Cocinar no es solo seguir una receta, es ponerle ganas, tiempo y un poquito de corazón a cada ingrediente. En estas páginas comparto contigo el arte de disfrutar de la buena mesa y de los sabores que nos han acompañado siempre.
🍴 Mi cocina es un punto de encuentro, el lugar donde se comparten confidencias y se crean recuerdos. Preparar estos platos es una de las formas de cuidar a los míos y ahora, a través de este blog, también de compartir un pedacito de mi mesa contigo. 🍴

Risotto de alcachofa y beicon




Prepara un plato de arroz cremoso y lleno de sabor, un risotto perfecto sin mucha complicación, con alcachofas, beicon y el toque del parmesano.





Ingredientes:




- 320 gr de arroz
- 3 alcachofas
- 100 gr de beicon
- 1 cebolla
- 2 dientes de ajo
- 1 copa de vino blanco
- 1 litro de caldo de pollo o de ave
- 2 cucharadas de aceite
- 20 gr de mantequilla
- 50 gr de queso parmesano rallado
- sal
- pimienta
- perejil



Preparación





Limpiamos las alcachofas y las cortamos en láminas finitas. Cortamos el beicon en tiras pequeñas, picamos también la cebolla y los ajos. Calentamos el caldo de pollo o ave. En una cazuela amplia, calentamos el aceite de oliva a fuego medio. 

Añadimos el beicon, la cebolla, los ajos y las alcachofas y los sofreímos durante unos 10 minutos, removiendo de vez en cuando hasta que la cebolla esté transparente y las alcachofas bien tiernas.

Incorporamos el arroz a la cazuela y sofreímos durante 2 minutos más, acordándonos de no dejar de remover para que el arroz se impregne bien de los sabores del sofrito. Añadimos la copa de vino blanco y dejamos que se evapore el alcohol mientras seguimos removiendo.

A continuación, comenzamos a añadir el caldo caliente poco a poco, un cucharón cada vez, y no dejamos de remover para que el arroz absorba todo el líquido. Repetimos el proceso hasta que el arroz esté en su punto, tardará de 18 a 20 minutos.

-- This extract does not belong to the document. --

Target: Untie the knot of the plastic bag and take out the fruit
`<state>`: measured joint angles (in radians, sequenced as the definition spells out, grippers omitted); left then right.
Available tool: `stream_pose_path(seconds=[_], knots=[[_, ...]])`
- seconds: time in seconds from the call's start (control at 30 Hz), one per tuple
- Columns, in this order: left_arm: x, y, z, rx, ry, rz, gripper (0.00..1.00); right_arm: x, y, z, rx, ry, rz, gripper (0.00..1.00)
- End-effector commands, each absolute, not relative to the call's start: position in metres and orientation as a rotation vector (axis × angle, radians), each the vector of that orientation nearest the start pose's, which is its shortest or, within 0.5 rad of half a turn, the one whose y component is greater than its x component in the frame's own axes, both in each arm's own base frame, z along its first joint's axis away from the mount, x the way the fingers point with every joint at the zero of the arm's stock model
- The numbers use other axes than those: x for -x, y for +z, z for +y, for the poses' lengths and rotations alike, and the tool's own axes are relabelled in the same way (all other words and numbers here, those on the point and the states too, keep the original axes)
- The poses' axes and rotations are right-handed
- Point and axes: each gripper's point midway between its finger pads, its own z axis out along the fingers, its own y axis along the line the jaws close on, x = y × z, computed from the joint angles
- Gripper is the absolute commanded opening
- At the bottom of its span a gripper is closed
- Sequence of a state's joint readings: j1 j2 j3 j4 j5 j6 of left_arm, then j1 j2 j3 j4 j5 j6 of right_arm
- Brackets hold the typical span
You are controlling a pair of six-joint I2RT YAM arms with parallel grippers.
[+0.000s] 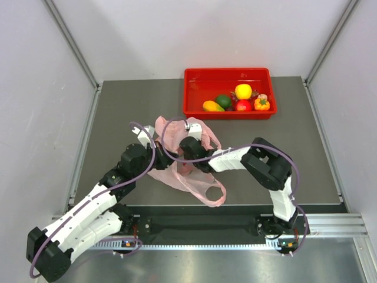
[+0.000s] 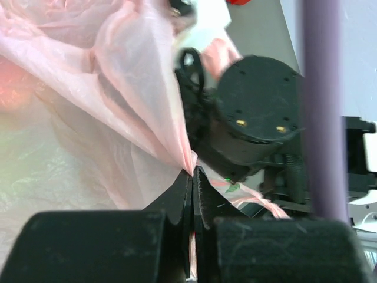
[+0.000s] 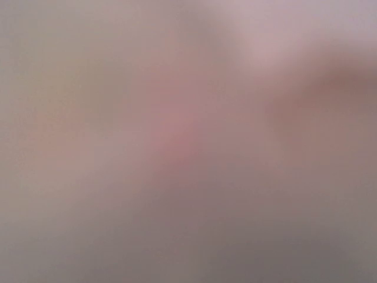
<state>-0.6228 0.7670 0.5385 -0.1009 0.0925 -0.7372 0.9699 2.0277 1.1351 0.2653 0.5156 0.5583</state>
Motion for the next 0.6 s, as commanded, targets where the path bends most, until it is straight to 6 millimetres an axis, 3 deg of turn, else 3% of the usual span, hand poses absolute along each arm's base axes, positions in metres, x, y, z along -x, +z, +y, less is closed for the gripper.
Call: stream_pose_path(seconds=[0.0, 0.03, 0.07, 0.2, 0.23, 0.3, 0.4, 0.43, 0.57], knots=[[-0.217, 0.198, -0.214, 0.023, -1.0, 2.008, 0.0, -0.344, 0.046, 0.339, 0.154, 0.213, 2.089, 0.0], [-0.217, 0.197, -0.213, 0.025, -0.997, 2.009, 0.0, -0.343, 0.063, 0.336, 0.179, 0.221, 2.059, 0.0], [-0.217, 0.197, -0.212, 0.028, -0.993, 2.008, 0.0, -0.335, 0.059, 0.327, 0.214, 0.213, 2.071, 0.0], [-0.218, 0.195, -0.211, 0.042, -0.983, 2.009, 0.0, -0.309, 0.084, 0.317, 0.352, 0.308, 2.035, 0.0], [-0.219, 0.197, -0.211, 0.044, -0.989, 2.0, 0.0, -0.302, 0.099, 0.313, 0.388, 0.328, 2.02, 0.0], [-0.221, 0.198, -0.213, 0.046, -0.992, 1.997, 0.0, -0.283, 0.1, 0.312, 0.486, 0.401, 2.041, 0.0], [-0.224, 0.199, -0.214, 0.05, -0.99, 1.996, 0.0, -0.25, 0.109, 0.31, 0.668, 0.498, 2.084, 0.0], [-0.226, 0.201, -0.216, 0.049, -0.993, 1.99, 0.0, -0.226, 0.112, 0.312, 0.791, 0.593, 2.102, 0.0], [-0.23, 0.2, -0.22, 0.05, -0.995, 2.001, 0.0, -0.179, 0.127, 0.303, 1.029, 0.733, 2.153, 0.0]])
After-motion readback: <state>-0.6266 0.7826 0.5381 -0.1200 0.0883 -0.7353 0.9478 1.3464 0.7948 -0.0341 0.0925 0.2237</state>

Cuando el arroz esté cremoso y también al dente, retiramos la cazuela del fuego y añadimos la mantequilla y el queso parmesano rallado. Removemos bien hasta que todo quede bien ligado y el risotto adquiera una textura aún más suave y cremosa. Después ajustamos el punto de sal y pimienta al gusto.

Servimos el risotto caliente y decorado con perejil o cebollino fresco picado.